This week's fourth annual PRWeek/Hill & Knowlton Diversity Survey shows an industry that is still palpably struggling with the level of diversity within its ranks.
What emerges in particular is the disconnect between an overall desire for greater diversity and the day-to-day realities of a talent crunch in all parts of the industry, at all levels. In the open-ended question asking why the industry overall lacks diversity, quite a few respondents back up the argument of one, who says, "Smaller companies are more focused on filling positions rather than ensuring their company is diverse." Further, says another, a substantial part of the imbalance stems from smaller firms that "give themselves a pass from the need to be diverse."
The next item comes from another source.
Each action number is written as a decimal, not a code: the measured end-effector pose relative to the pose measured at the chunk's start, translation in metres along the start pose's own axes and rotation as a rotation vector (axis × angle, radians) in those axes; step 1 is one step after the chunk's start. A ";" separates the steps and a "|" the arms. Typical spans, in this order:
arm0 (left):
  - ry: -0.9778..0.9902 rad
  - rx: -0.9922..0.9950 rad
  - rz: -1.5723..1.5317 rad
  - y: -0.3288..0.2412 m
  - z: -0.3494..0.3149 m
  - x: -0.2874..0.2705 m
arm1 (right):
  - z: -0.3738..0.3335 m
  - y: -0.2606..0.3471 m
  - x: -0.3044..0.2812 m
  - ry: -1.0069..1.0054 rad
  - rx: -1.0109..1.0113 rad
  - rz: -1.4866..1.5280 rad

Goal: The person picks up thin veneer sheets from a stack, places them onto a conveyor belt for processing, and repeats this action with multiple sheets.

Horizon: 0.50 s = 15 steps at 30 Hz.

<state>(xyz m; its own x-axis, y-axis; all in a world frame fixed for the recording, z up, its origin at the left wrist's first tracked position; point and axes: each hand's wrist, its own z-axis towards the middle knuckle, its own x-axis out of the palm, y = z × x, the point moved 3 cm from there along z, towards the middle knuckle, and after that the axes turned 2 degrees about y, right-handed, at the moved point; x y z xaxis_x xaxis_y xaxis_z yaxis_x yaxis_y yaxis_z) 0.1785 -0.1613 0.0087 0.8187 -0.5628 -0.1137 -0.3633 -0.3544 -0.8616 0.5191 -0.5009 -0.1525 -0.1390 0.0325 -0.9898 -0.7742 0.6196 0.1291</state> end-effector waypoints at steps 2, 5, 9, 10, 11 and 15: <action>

Of course, no large agency is anywhere near where it states it wants to be in terms of a diverse staff. Many find that a talented staff is especially tough to maintain when the small, multicultural-specialty firms are alluring because of the big-name clients who hire them for multicultural outreach, as well as an environment that has a diverse senior management. Again, many in the survey cited the lack of senior-level role models in the mainstream firms. In the end, many of those agencies end up hiring from one another, growing their own staff, but not increasing the pool overall.
The problem is much debated, but it - and any potential solution - is not necessarily agency-specific. Most of the significant changes any agency will make will be at the behest of clients, and it's these clients who can take more steps to demand diversity and a better reflection of their products' target audience from their agencies. Many large clients, after all, operate in environments in which diversity is an essential part of the makeup, not only in the products, but also in the staff.
Clients can also vote with their feet and hire multicultural firms for more than just a specifically targeted multicultural campaign. Robert Dale, president of RJ Dale Advertising & PR, said at the Chicago Regional Roundtable earlier this year that he hopes corporations will begin to look at black-owned agencies as viable options for RFPs for general-market work. That makes sense - his firm, as well as other black-owned Chicago firms, including Burrell, has a staff that far more accurately reflects Chicago's population, with a level of diversity big agencies would be proud of.
If more clients make such appointments and demand diversity from the mainstream agencies, then those that haven't managed to diversify their ranks will be hit where it hurts most - in the revenues. In addition to increasing diversity across the industry, this shift of emphasis will also shine a brighter light on the minority-owned firms that long ago figured out how to populate their own ranks. As PR's profile in the marketing mix has increased, so, too, should the voice of these firms within the communications hierarchy, as they are the ones truly demonstrating diversity leadership.